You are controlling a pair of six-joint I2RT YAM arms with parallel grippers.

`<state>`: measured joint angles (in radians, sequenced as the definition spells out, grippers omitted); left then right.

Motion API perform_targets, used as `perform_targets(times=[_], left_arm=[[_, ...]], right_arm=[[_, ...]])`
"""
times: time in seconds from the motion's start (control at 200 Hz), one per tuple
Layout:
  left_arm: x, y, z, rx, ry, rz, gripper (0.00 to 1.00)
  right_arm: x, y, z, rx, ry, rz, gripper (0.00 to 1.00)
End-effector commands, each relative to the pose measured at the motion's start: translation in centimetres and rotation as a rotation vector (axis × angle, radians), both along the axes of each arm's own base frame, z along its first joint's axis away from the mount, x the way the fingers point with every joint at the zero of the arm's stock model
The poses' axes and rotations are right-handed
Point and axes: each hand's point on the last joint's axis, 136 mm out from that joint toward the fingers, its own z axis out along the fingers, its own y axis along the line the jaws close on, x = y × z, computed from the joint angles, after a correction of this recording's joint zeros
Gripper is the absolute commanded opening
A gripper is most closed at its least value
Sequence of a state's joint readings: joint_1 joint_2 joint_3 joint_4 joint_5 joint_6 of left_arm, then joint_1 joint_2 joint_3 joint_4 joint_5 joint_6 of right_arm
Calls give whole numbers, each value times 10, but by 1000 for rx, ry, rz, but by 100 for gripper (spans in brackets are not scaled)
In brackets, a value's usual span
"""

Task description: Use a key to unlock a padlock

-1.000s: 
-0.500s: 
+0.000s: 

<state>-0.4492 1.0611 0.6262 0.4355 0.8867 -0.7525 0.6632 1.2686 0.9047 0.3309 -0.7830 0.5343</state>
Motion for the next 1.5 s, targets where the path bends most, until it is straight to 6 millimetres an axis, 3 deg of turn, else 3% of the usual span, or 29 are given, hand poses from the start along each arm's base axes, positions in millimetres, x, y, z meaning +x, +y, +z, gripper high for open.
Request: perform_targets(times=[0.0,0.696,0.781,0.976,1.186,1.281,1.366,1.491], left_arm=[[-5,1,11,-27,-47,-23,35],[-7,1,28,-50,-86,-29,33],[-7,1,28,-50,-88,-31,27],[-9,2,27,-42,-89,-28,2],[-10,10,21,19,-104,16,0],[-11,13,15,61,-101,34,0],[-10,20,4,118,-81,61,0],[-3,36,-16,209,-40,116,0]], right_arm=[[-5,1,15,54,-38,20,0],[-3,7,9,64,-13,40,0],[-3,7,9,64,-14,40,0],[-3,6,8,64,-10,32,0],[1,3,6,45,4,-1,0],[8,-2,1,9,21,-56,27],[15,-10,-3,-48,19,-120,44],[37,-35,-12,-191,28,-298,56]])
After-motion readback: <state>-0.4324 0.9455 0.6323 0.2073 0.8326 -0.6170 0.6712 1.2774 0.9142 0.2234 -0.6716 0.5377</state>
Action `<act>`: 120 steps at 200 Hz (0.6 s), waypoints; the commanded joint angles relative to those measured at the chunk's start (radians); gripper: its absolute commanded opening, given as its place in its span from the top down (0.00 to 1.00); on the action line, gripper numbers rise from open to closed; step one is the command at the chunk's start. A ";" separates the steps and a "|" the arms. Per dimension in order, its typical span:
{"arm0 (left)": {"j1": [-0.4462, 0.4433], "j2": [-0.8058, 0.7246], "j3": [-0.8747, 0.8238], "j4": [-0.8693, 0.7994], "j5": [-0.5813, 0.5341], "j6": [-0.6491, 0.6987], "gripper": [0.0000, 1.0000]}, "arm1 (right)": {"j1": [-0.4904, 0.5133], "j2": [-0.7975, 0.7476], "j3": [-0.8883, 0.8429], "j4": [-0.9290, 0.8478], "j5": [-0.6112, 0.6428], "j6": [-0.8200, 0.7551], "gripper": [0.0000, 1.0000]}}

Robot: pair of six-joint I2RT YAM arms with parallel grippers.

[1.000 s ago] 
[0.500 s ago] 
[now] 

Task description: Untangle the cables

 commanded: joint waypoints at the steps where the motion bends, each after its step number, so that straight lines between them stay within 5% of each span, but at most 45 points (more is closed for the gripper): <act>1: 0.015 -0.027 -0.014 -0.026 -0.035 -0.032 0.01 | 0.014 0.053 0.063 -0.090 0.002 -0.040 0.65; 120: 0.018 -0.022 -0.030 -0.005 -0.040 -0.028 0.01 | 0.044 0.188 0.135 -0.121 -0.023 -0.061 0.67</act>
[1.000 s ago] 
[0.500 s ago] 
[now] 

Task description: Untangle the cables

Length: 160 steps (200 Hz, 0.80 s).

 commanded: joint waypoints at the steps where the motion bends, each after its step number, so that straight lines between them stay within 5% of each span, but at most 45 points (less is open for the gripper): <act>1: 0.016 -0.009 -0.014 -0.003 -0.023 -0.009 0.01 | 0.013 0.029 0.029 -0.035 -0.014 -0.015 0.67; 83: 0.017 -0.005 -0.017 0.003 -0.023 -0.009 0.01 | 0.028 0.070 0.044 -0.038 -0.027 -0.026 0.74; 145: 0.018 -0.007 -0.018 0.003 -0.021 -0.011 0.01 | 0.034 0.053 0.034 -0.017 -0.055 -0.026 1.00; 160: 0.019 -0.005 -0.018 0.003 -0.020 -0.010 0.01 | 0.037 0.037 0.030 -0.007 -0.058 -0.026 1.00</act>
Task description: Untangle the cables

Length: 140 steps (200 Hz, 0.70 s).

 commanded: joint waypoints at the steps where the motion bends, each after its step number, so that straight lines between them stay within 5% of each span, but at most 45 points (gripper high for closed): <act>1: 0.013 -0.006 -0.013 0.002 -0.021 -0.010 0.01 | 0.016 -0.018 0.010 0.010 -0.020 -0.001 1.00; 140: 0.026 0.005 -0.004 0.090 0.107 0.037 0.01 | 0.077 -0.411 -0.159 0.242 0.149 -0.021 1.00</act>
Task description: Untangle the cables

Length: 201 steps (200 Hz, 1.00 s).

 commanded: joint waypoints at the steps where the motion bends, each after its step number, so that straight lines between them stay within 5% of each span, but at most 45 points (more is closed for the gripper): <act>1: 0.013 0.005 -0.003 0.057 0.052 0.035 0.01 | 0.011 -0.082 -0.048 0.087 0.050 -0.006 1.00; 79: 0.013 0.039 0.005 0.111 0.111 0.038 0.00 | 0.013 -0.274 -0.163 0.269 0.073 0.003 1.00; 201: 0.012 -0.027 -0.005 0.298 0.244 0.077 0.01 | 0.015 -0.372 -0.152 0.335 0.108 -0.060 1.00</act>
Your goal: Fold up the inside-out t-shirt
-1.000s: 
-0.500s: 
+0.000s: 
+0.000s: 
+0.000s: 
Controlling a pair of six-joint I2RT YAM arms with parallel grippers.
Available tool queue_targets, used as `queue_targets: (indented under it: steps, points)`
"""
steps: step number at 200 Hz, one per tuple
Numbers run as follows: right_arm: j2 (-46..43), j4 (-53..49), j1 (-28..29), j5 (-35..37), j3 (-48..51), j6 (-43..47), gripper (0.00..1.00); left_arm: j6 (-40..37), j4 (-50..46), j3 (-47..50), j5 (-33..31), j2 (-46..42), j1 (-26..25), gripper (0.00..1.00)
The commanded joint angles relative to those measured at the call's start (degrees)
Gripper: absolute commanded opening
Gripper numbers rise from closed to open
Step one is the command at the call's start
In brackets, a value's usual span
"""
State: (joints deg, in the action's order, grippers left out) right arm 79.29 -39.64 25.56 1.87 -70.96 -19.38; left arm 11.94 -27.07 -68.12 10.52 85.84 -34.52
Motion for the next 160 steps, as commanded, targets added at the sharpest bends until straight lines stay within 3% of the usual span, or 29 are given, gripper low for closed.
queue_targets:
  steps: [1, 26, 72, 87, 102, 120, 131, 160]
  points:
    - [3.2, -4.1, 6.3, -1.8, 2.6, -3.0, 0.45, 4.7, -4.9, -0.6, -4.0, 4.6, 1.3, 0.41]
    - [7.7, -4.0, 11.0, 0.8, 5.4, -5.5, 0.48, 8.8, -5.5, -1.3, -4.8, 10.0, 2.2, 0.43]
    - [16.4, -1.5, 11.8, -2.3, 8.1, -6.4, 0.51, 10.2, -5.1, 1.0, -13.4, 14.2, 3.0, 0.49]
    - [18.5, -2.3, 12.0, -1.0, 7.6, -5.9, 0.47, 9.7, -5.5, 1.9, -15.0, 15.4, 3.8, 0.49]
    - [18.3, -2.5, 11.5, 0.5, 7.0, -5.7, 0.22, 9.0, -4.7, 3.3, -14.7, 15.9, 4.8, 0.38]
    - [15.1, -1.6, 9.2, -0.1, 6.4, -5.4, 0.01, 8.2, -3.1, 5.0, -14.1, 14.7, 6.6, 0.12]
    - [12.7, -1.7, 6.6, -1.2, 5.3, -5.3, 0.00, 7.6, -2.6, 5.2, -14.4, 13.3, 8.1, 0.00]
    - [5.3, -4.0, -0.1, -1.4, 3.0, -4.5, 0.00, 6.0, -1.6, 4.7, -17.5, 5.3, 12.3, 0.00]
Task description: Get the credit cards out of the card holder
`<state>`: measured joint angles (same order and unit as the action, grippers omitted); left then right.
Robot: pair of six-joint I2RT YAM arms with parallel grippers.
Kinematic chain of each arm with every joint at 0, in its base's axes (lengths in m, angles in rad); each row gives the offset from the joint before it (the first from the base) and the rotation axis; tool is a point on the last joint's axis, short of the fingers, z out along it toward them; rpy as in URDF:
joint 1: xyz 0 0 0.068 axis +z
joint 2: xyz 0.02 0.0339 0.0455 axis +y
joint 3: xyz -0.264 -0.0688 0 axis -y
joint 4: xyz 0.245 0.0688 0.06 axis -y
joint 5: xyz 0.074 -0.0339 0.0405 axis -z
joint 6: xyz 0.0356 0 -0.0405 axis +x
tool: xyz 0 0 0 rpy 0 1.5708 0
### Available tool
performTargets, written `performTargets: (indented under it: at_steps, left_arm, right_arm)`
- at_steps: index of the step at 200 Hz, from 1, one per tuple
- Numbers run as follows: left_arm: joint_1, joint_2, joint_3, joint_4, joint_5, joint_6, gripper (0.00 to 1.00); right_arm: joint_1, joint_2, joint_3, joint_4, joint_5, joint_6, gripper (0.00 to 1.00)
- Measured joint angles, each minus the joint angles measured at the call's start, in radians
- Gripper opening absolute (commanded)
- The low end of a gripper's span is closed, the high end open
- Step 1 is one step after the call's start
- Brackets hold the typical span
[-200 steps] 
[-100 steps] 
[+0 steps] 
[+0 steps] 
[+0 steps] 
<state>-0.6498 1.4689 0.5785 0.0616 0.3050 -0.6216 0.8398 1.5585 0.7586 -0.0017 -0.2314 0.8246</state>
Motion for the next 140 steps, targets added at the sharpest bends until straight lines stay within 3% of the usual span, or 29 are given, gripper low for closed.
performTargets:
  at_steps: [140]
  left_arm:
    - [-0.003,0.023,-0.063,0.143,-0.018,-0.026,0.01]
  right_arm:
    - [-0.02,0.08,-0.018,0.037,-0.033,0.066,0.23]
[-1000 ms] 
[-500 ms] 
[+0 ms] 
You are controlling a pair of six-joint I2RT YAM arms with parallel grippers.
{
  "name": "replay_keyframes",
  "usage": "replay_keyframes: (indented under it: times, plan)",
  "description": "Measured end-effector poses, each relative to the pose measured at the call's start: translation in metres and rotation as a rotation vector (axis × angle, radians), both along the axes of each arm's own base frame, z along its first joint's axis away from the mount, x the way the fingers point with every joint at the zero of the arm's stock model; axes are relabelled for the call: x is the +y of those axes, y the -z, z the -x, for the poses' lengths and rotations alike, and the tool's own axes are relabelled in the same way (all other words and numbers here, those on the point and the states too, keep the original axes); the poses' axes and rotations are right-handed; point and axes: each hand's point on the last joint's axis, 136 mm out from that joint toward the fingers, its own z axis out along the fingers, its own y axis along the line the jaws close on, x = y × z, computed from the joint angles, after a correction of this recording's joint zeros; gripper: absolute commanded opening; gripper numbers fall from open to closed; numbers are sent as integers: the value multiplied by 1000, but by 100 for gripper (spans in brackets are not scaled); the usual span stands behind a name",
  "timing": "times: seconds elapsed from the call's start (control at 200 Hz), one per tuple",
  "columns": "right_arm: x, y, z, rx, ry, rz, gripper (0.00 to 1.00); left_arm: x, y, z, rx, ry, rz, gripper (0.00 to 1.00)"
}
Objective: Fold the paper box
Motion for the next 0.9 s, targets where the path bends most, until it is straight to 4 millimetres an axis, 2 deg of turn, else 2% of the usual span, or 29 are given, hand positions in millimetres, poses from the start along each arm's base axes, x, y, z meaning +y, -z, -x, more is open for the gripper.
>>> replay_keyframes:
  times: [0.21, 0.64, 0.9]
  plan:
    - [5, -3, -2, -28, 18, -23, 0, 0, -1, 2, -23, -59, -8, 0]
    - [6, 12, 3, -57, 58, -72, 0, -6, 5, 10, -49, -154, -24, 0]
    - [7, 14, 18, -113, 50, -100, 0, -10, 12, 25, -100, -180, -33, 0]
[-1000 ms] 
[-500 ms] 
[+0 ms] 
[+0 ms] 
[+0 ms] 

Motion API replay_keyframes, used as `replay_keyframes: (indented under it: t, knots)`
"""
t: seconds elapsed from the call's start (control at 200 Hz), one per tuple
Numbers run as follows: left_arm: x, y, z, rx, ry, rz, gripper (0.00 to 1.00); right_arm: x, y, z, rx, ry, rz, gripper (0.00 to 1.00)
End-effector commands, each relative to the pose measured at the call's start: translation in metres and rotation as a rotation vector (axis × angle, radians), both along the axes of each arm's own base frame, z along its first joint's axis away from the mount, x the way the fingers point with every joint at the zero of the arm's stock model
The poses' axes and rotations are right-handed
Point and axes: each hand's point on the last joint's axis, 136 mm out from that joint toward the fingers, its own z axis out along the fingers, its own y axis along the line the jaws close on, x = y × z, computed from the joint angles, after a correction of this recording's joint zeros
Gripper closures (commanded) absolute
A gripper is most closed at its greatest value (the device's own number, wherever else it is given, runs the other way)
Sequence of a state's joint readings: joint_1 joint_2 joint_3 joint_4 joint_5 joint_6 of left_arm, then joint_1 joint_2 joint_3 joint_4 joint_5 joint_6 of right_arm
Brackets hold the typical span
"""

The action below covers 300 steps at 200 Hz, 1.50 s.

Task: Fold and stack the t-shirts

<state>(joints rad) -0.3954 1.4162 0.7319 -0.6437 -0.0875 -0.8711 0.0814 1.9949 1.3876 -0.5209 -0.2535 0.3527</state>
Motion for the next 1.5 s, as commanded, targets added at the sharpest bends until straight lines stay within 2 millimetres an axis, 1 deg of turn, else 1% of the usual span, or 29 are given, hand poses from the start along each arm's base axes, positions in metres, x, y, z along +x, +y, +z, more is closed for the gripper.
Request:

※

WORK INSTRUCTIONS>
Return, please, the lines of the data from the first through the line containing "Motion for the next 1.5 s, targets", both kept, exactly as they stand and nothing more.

WRITTEN RESPONSE>
You are controlling a pair of six-joint I2RT YAM arms with parallel grippers.

`<state>`: measured joint angles (in radians, sequenced as the definition spells out, grippers omitted); left then right.

Motion API perform_targets, used as `perform_targets(times=[_], left_arm=[[_, ...]], right_arm=[[_, ...]])`
"""
times: time in seconds from the motion's start (control at 200 Hz), one per tuple
Layout:
  left_arm: x, y, z, rx, ry, rz, gripper (0.00 to 1.00)
  right_arm: x, y, z, rx, ry, rz, gripper (0.00 to 1.00)
End-effector commands, each relative to the pose measured at the motion's start: translation in centimetres and rotation as a rotation vector (axis × angle, radians), both along the axes of each arm's own base frame, z along its first joint's axis away from the mount, x the way the fingers point with every joint at the zero of the arm's stock model
The poses' axes and rotations are right-handed
Point and axes: each hand's point on the last joint's axis, 136 mm out from that joint toward the fingers, its own z axis out along the fingers, its own y axis along the line the jaws close on, x = y × z, computed from the joint angles, after a correction of this recording's joint zeros
Gripper is the absolute commanded opening
A gripper is most closed at its least value
Sequence of a state's joint readings: joint_1 joint_2 joint_3 joint_4 joint_5 joint_6 of left_arm, then joint_1 joint_2 joint_3 joint_4 joint_5 joint_6 of right_arm
Calls give whole numbers, each value times 10, but by 1000 for rx, ry, rz, but by 100 for gripper (spans in brackets are not scaled)
In brackets, a value's usual span
"""

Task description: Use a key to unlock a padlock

-1.000s: 
-0.500s: 
+0.000s: 

<state>-0.4492 1.0611 0.6262 0.4355 0.8867 -0.7525 0.6632 1.2686 0.9047 0.3309 -0.7830 0.5343</state>
Motion for the next 1.5 s, targets where the path bends most, until it is straight to 6 millimetres an axis, 3 deg of turn, else 3% of the usual span, or 29 are given, hand poses from the start along each arm's base axes, positions in millimetres, x, y, z meaning +x, +y, +z, gripper high for open.

What appears above is the complete answer.